> [Data shown]:
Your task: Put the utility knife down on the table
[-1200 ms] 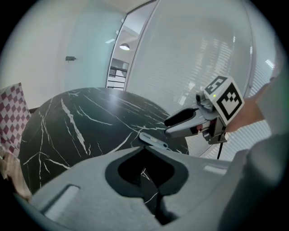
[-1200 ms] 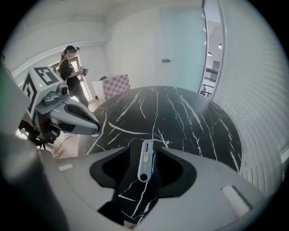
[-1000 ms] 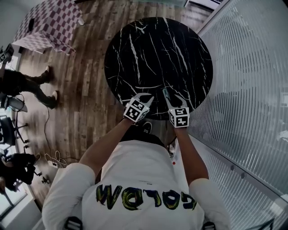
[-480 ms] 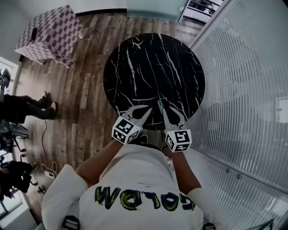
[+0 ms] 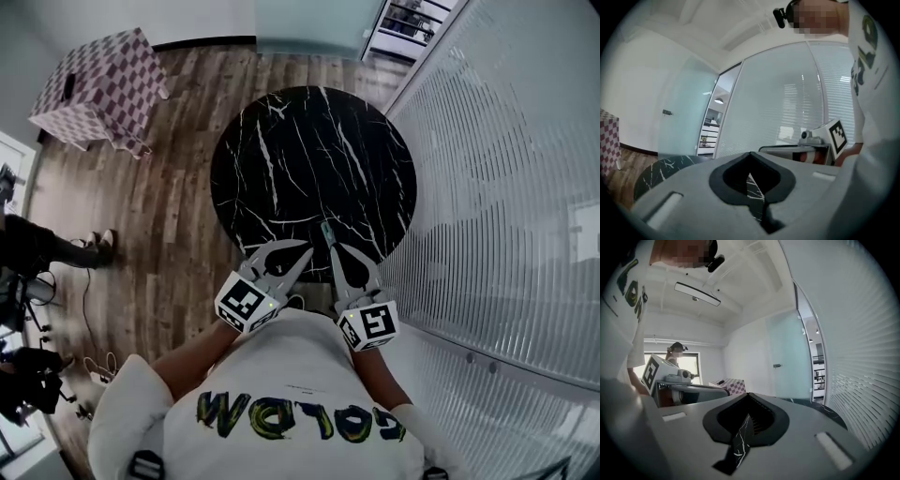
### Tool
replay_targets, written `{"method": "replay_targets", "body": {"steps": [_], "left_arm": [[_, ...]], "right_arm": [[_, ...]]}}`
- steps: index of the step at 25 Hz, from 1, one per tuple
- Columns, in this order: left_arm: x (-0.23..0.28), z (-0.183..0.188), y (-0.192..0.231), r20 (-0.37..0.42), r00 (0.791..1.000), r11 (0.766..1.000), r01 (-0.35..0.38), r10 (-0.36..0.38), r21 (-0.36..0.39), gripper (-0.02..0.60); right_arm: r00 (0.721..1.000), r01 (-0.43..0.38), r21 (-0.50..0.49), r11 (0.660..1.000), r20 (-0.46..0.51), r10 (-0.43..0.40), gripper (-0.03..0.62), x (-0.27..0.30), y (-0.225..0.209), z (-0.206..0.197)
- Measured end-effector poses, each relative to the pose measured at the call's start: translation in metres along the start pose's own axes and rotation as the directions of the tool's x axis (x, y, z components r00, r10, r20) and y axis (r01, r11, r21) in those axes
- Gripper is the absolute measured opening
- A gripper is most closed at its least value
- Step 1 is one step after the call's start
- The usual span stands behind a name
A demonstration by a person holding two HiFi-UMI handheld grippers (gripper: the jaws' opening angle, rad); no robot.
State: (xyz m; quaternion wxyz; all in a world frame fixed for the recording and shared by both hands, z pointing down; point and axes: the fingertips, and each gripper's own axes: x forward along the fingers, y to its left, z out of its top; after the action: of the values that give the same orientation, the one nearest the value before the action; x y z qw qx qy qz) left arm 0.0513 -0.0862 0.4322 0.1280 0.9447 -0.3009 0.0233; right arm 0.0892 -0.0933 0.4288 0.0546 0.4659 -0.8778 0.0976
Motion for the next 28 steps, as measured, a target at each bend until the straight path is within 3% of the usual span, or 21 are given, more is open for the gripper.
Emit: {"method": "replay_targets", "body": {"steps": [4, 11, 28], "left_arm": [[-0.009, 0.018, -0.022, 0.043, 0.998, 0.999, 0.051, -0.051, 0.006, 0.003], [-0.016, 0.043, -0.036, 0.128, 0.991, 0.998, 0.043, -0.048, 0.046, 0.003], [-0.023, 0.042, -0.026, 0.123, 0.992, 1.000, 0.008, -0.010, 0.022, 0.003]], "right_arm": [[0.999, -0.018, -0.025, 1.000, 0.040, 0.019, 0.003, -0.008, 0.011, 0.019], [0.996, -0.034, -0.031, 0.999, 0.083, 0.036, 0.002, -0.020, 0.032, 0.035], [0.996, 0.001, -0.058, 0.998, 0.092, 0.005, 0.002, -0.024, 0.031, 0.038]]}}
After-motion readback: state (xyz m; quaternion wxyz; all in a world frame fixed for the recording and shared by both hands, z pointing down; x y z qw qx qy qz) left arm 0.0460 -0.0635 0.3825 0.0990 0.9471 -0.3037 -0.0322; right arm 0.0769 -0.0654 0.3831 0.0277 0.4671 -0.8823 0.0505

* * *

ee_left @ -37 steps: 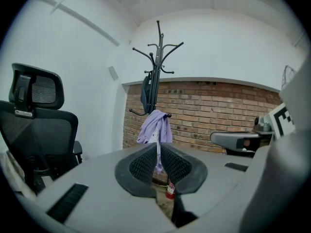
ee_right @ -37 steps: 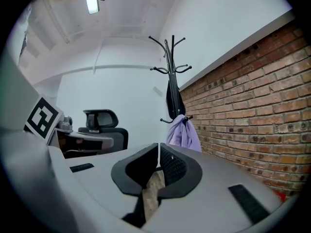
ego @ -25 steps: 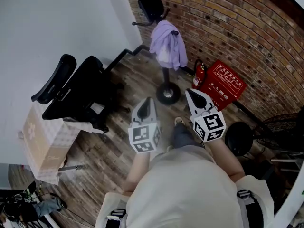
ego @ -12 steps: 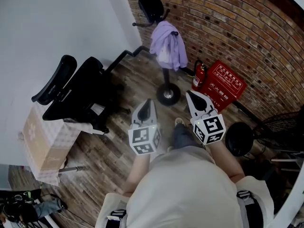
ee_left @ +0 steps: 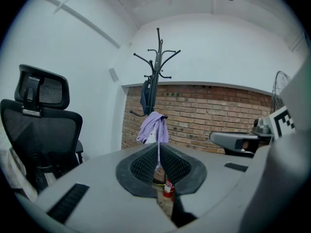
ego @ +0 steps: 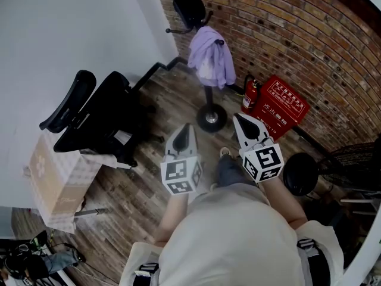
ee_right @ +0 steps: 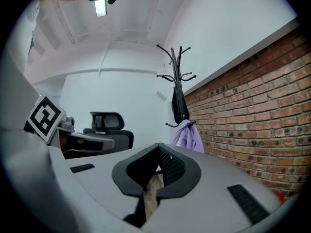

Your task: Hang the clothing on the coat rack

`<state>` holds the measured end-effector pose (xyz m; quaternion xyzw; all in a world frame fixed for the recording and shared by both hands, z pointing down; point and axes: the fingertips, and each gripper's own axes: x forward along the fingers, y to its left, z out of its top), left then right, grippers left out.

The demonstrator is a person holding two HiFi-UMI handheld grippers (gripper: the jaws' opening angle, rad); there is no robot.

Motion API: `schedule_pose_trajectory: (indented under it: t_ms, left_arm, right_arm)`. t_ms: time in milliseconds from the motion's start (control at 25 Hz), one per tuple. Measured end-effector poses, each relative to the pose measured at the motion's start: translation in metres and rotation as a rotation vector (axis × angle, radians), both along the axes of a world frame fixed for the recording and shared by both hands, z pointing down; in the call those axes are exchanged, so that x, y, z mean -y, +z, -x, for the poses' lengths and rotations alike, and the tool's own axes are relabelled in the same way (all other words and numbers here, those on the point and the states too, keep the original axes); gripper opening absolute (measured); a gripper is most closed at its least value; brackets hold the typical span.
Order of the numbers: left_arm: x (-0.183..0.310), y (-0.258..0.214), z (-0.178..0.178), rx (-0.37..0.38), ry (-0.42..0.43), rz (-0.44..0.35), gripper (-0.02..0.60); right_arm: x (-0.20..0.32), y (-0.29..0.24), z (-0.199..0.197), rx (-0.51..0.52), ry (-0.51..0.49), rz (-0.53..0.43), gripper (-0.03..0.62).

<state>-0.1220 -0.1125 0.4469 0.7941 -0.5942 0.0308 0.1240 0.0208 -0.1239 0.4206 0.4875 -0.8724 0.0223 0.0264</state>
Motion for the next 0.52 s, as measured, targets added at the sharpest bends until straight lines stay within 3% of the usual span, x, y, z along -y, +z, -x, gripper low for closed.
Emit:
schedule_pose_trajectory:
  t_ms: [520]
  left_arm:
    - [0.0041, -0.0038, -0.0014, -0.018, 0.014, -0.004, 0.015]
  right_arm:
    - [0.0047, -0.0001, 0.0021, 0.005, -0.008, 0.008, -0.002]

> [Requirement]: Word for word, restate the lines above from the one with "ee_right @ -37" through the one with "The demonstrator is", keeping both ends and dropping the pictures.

> [Solution for this problem]:
ee_right @ -37 steps: 
ego @ -25 steps: 
ego @ -12 steps: 
ee_left @ +0 steps: 
ego @ +0 steps: 
ee_right @ +0 steps: 

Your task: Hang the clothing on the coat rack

`<state>` holds the measured end-effector pose (xyz m; quaternion xyzw; all in a world frame fixed for the recording and shared by both hands, z pointing down; point and axes: the fingertips, and each gripper's own axes: x forward along the fingers, y to its left, z out of its top), left then right, grippers left out.

The demonstrator is a person holding two HiFi-UMI handheld grippers (gripper: the jaws' opening angle, rad); there is no robot.

The answer has been given in full.